Beyond Memorization: Violating Privacy Via Inference with Large Language Models
Robin Staab, Mark Vero, Mislav Balunović, Martin Vechev
TL;DR
The paper demonstrates that large language models can infer a range of private attributes from user text at inference time, well beyond memorization concerns. By building the PersonalReddit dataset and evaluating nine state-of-the-art LLMs, it shows high inference accuracy at a fraction of human cost and time, and even introduces the concept of privacy-invasive chatbots. The study finds anonymization and model alignment currently inadequate as defenses and argues for a broader discussion and stronger privacy-preserving approaches. It contributes formal threat models, a substantial real-data and synthetic-data evaluation, and releases code and synthetic samples to advance research in LLM privacy.
Abstract
Current privacy research on large language models (LLMs) primarily focuses on the issue of extracting memorized training data. At the same time, models' inference capabilities have increased drastically. This raises the key question of whether current LLMs could violate individuals' privacy by inferring personal attributes from text given at inference time. In this work, we present the first comprehensive study on the capabilities of pretrained LLMs to infer personal attributes from text.

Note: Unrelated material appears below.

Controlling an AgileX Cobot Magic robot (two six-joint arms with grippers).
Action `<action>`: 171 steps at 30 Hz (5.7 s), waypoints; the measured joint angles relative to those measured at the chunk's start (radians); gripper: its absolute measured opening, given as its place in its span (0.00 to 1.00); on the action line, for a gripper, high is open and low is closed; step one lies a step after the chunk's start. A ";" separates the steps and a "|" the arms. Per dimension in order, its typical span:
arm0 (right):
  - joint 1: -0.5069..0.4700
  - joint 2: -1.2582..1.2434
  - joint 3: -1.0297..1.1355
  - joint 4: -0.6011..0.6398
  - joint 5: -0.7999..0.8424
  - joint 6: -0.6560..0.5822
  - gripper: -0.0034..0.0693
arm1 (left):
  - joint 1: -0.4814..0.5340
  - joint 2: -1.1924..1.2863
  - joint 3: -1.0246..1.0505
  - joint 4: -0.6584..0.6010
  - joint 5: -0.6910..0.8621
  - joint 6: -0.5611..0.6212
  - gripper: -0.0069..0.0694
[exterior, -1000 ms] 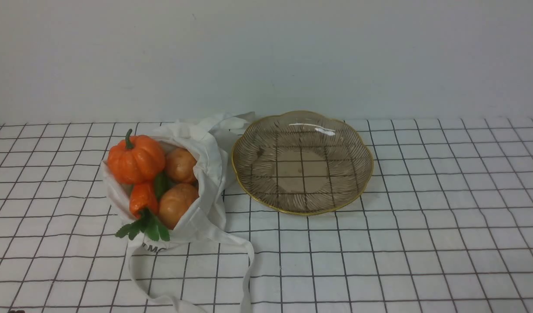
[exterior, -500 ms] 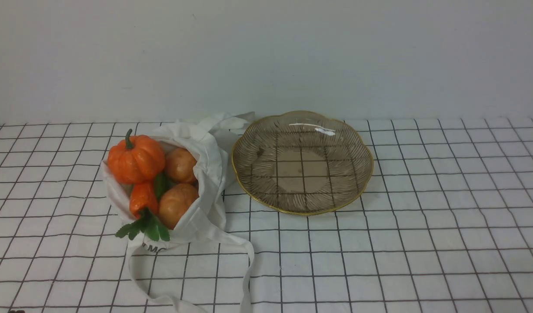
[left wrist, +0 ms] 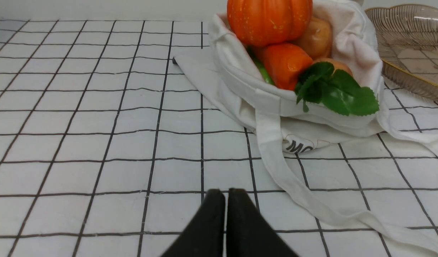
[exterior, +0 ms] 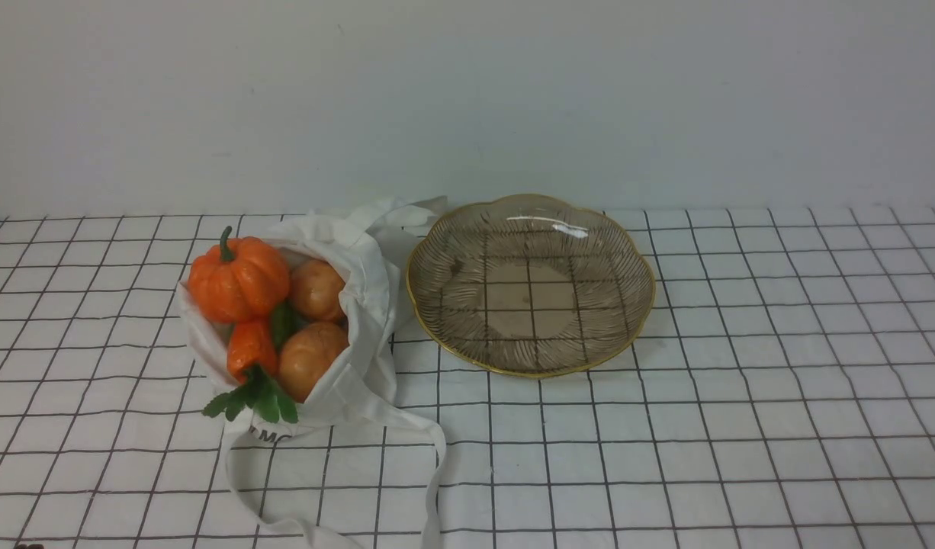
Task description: Take vegetables from bag on white checkered tablecloth place on plate.
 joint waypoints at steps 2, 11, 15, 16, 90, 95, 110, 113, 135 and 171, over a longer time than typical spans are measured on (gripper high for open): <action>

We construct a dataset consisting of real Reddit profiles, and show that current LLMs can infer a wide range of personal attributes (e.g., location, income, sex), achieving up to $85\%$ top-1 and $95\%$ top-3 accuracy at a fraction of the cost ($100\times$) and time ($240\times$) required by humans. As people increasingly interact with LLM-powered chatbots across all aspects of life, we also explore the emerging threat of privacy-invasive chatbots trying to extract personal information through seemingly benign questions. Finally, we show that common mitigations, i.e., text anonymization and model alignment, are currently ineffective at protecting user privacy against LLM inference. Our findings highlight that current LLMs can infer personal data at a previously unattainable scale. In the absence of working defenses, we advocate for a broader discussion around LLM privacy implications beyond memorization, striving for a wider privacy protection.